Supplied records -
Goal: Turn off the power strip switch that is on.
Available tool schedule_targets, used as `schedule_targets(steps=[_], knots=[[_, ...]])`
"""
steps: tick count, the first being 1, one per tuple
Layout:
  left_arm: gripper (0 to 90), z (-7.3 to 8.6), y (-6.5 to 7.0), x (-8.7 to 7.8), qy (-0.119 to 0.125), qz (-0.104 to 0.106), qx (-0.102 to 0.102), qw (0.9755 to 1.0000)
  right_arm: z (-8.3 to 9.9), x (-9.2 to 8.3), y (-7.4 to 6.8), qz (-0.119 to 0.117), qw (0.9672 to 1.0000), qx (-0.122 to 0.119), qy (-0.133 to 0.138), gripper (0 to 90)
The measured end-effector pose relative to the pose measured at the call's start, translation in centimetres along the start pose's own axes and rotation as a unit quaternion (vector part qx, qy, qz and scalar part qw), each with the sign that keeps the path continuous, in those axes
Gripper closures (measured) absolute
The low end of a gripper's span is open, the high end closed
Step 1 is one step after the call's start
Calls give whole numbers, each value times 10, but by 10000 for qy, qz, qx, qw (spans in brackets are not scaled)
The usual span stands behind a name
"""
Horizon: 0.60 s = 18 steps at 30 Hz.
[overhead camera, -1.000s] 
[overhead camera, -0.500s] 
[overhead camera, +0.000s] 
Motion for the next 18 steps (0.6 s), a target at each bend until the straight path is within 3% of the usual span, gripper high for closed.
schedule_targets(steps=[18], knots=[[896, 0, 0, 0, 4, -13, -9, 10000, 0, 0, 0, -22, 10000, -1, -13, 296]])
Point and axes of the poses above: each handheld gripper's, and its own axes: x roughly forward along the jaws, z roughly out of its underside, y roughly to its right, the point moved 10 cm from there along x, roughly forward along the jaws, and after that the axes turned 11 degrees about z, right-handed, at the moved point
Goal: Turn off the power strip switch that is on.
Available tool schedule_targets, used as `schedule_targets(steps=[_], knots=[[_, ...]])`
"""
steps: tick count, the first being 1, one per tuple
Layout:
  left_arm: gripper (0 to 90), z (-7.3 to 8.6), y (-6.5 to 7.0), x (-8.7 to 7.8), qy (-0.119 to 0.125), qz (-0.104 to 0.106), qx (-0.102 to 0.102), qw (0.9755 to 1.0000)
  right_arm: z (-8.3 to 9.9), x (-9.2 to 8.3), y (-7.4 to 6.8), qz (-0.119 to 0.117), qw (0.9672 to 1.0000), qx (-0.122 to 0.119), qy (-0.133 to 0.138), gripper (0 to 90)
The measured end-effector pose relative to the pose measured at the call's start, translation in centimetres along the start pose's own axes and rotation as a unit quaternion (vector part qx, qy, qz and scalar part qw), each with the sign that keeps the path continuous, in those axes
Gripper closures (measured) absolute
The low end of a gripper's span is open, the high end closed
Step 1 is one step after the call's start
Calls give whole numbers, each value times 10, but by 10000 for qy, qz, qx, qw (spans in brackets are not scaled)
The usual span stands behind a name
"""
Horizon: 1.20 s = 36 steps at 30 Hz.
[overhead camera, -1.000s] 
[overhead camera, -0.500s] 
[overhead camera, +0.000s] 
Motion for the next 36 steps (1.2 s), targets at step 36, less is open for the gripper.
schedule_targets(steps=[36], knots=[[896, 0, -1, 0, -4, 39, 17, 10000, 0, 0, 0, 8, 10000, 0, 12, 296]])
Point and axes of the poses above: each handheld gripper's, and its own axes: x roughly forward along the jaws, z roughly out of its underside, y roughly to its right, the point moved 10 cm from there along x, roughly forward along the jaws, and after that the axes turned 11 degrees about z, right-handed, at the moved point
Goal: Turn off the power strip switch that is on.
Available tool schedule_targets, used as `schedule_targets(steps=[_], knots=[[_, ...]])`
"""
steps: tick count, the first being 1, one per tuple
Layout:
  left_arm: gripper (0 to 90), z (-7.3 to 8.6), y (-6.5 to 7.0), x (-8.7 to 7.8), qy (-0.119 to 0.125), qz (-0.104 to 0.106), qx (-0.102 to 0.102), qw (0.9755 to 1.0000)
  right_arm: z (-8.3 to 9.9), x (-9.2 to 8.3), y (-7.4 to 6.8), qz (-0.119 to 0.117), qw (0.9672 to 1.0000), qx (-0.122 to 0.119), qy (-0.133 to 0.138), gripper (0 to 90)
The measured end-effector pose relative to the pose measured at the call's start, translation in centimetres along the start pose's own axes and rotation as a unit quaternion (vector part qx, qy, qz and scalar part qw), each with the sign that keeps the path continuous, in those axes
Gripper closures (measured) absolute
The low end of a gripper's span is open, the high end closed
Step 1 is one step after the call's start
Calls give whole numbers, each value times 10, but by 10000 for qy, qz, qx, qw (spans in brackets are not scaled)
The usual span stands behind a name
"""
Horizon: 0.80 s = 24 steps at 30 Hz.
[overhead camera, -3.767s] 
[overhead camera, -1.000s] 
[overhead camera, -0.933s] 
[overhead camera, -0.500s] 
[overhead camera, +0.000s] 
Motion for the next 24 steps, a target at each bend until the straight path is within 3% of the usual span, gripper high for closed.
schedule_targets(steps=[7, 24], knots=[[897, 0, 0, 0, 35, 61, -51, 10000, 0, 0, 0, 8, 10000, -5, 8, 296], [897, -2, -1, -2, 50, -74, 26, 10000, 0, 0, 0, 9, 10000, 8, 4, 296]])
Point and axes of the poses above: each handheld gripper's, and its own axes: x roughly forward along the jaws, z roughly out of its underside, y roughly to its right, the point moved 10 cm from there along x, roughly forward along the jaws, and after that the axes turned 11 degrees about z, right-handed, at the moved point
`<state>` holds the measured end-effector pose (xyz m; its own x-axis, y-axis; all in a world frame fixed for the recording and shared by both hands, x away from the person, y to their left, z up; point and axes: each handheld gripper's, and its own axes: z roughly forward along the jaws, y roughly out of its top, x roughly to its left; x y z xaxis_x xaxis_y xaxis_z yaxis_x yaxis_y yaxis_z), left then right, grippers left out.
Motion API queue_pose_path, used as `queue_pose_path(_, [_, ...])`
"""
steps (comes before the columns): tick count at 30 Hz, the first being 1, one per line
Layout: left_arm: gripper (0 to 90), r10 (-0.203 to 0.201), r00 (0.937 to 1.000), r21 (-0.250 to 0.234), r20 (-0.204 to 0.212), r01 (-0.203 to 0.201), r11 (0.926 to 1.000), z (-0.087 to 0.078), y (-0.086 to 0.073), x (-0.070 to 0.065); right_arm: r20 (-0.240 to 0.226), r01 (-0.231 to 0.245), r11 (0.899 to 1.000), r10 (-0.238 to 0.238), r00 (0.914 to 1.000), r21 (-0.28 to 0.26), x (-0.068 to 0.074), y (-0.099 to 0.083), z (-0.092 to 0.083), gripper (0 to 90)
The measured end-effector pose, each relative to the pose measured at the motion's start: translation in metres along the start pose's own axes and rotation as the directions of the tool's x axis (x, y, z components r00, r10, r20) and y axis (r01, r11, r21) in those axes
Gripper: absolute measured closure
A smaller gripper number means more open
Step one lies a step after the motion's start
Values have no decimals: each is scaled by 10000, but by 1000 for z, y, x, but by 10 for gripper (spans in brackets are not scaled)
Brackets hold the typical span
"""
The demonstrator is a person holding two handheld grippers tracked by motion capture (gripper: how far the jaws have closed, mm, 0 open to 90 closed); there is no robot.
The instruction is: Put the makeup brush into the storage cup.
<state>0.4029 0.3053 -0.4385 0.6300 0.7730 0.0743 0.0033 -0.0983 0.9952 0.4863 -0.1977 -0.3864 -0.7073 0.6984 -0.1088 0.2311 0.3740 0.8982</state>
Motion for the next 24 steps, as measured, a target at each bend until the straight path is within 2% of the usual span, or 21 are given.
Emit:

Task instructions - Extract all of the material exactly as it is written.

Output for this task -
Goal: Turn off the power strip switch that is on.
Available tool schedule_targets, used as `schedule_targets(steps=[_], knots=[[_, ...]])`
"""
steps: tick count, the first being 1, one per tuple
Layout:
  left_arm: gripper (0 to 90), z (-7.3 to 8.6), y (-6.5 to 7.0), x (-8.7 to 7.8), qy (-0.119 to 0.125), qz (-0.104 to 0.106), qx (-0.102 to 0.102), qw (0.9755 to 1.0000)
  right_arm: z (-8.3 to 9.9), x (-9.2 to 8.3), y (-7.4 to 6.8), qz (-0.119 to 0.117), qw (0.9672 to 1.0000), qx (-0.122 to 0.119), qy (-0.133 to 0.138), gripper (0 to 90)
The measured end-effector pose relative to the pose measured at the call's start, translation in centimetres along the start pose's own axes and rotation as a unit quaternion (vector part qx, qy, qz and scalar part qw), each with the sign that keeps the path continuous, in those axes
Gripper closures (measured) absolute
The low end of a gripper's span is open, the high end closed
Step 1 is one step after the call's start
Calls give whole numbers, each value times 10, but by 10000 for qy, qz, qx, qw (spans in brackets are not scaled)
The usual span stands behind a name
"""
Horizon: 0.60 s = 18 steps at 30 Hz.
[overhead camera, -1.000s] 
[overhead camera, -0.500s] 
[overhead camera, +0.000s] 
Motion for the next 18 steps (0.6 s), a target at each bend until the straight path is within 3% of the usual span, gripper high for closed.
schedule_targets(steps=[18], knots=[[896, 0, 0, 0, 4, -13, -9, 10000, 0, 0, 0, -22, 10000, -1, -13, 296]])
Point and axes of the poses above: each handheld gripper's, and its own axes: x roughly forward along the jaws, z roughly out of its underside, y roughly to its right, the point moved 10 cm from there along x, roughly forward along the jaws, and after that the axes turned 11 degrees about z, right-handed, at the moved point
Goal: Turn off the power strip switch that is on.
Available tool schedule_targets, used as `schedule_targets(steps=[_], knots=[[_, ...]])`
"""
steps: tick count, the first being 1, one per tuple
Layout:
  left_arm: gripper (0 to 90), z (-7.3 to 8.6), y (-6.5 to 7.0), x (-8.7 to 7.8), qy (-0.119 to 0.125), qz (-0.104 to 0.106), qx (-0.102 to 0.102), qw (0.9755 to 1.0000)
  right_arm: z (-8.3 to 9.9), x (-9.2 to 8.3), y (-7.4 to 6.8), qz (-0.119 to 0.117), qw (0.9672 to 1.0000), qx (-0.122 to 0.119), qy (-0.133 to 0.138), gripper (0 to 90)
The measured end-effector pose relative to the pose measured at the call's start, translation in centimetres along the start pose's own axes and rotation as a unit quaternion (vector part qx, qy, qz and scalar part qw), each with the sign that keeps the path continuous, in those axes
Gripper closures (measured) absolute
The low end of a gripper's span is open, the high end closed
Step 1 is one step after the call's start
Calls give whole numbers, each value times 10, but by 10000 for qy, qz, qx, qw (spans in brackets are not scaled)
The usual span stands behind a name
"""
Horizon: 1.20 s = 36 steps at 30 Hz.
[overhead camera, -1.000s] 
[overhead camera, -0.500s] 
[overhead camera, +0.000s] 
Motion for the next 36 steps (1.2 s), targets at step 36, less is open for the gripper.
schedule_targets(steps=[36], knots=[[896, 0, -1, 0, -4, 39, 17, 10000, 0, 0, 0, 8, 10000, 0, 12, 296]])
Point and axes of the poses above: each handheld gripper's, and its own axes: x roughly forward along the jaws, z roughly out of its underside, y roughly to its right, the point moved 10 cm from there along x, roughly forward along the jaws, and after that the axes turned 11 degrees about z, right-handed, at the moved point
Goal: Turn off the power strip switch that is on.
Available tool schedule_targets, used as `schedule_targets(steps=[_], knots=[[_, ...]])`
"""
steps: tick count, the first being 1, one per tuple
Layout:
  left_arm: gripper (0 to 90), z (-7.3 to 8.6), y (-6.5 to 7.0), x (-8.7 to 7.8), qy (-0.119 to 0.125), qz (-0.104 to 0.106), qx (-0.102 to 0.102), qw (0.9755 to 1.0000)
  right_arm: z (-8.3 to 9.9), x (-9.2 to 8.3), y (-7.4 to 6.8), qz (-0.119 to 0.117), qw (0.9672 to 1.0000), qx (-0.122 to 0.119), qy (-0.133 to 0.138), gripper (0 to 90)
The measured end-effector pose relative to the pose measured at the call's start, translation in centimetres along the start pose's own axes and rotation as a unit quaternion (vector part qx, qy, qz and scalar part qw), each with the sign that keeps the path continuous, in those axes
Gripper closures (measured) absolute
The low end of a gripper's span is open, the high end closed
Step 1 is one step after the call's start
Calls give whole numbers, each value times 10, but by 10000 for qy, qz, qx, qw (spans in brackets are not scaled)
The usual span stands behind a name
"""
Horizon: 0.80 s = 24 steps at 30 Hz.
[overhead camera, -3.767s] 
[overhead camera, -1.000s] 
[overhead camera, -0.933s] 
[overhead camera, -0.500s] 
[overhead camera, +0.000s] 
Motion for the next 24 steps, a target at each bend until the straight path is within 3% of the usual span, gripper high for closed.
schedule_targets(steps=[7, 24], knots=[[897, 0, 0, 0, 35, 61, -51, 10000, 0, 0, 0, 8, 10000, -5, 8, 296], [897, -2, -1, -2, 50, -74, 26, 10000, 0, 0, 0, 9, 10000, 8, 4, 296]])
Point and axes of the poses above: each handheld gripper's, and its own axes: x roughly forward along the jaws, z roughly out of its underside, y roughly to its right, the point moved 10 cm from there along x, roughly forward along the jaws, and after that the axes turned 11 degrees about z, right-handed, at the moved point
`<state>` holds the measured end-effector pose (xyz m; its own x-axis, y-axis; all in a world frame fixed for the recording and shared by both hands, x away from the person, y to their left, z up; point and axes: each handheld gripper's, and its own axes: z roughly forward along the jaws, y roughly out of its top, x roughly to its left; x y z xaxis_x xaxis_y xaxis_z yaxis_x yaxis_y yaxis_z), left then right, grippers left out.
Motion API queue_pose_path, used as `queue_pose_path(_, [_, ...])`
"""
steps (comes before the columns): tick count at 30 Hz, the first being 1, one per line
Layout: left_arm: gripper (0 to 90), r10 (-0.203 to 0.201), r00 (0.937 to 1.000), r21 (-0.250 to 0.234), r20 (-0.204 to 0.212), r01 (-0.203 to 0.201), r11 (0.926 to 1.000), z (-0.087 to 0.078), y (-0.086 to 0.073), x (-0.070 to 0.065); right_arm: r20 (-0.240 to 0.226), r01 (-0.231 to 0.245), r11 (0.899 to 1.000), r10 (-0.238 to 0.238), r00 (0.914 to 1.000), r21 (-0.28 to 0.26), x (-0.068 to 0.074), y (-0.099 to 0.083), z (-0.092 to 0.083), gripper (0 to 90)
The measured end-effector pose, each relative to the pose measured at the motion's start: translation in metres along the start pose's own axes and rotation as the directions of the tool's x axis (x, y, z components r00, r10, r20) and y axis (r01, r11, r21) in those axes
Gripper: absolute measured closure
A smaller gripper number means more open
Step one lies a step after the motion's start
Values have no decimals: each is scaled by 10000, but by 1000 for z, y, x, but by 10 for gripper (spans in brackets are not scaled)
Brackets hold the typical span
"""
The demonstrator is a person holding two handheld grippers tracked by motion capture (gripper: how far the jaws have closed, mm, 0 open to 90 closed); there is no robot.
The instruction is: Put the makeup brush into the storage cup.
<state>0.4029 0.3053 -0.4385 0.6300 0.7730 0.0743 0.0033 -0.0983 0.9952 0.4863 -0.1977 -0.3864 -0.7073 0.6984 -0.1088 0.2311 0.3740 0.8982</state>
Motion for the next 24 steps, as measured, a target at each bend until the straight path is within 2% of the usual span, or 21 are given.
Emit:

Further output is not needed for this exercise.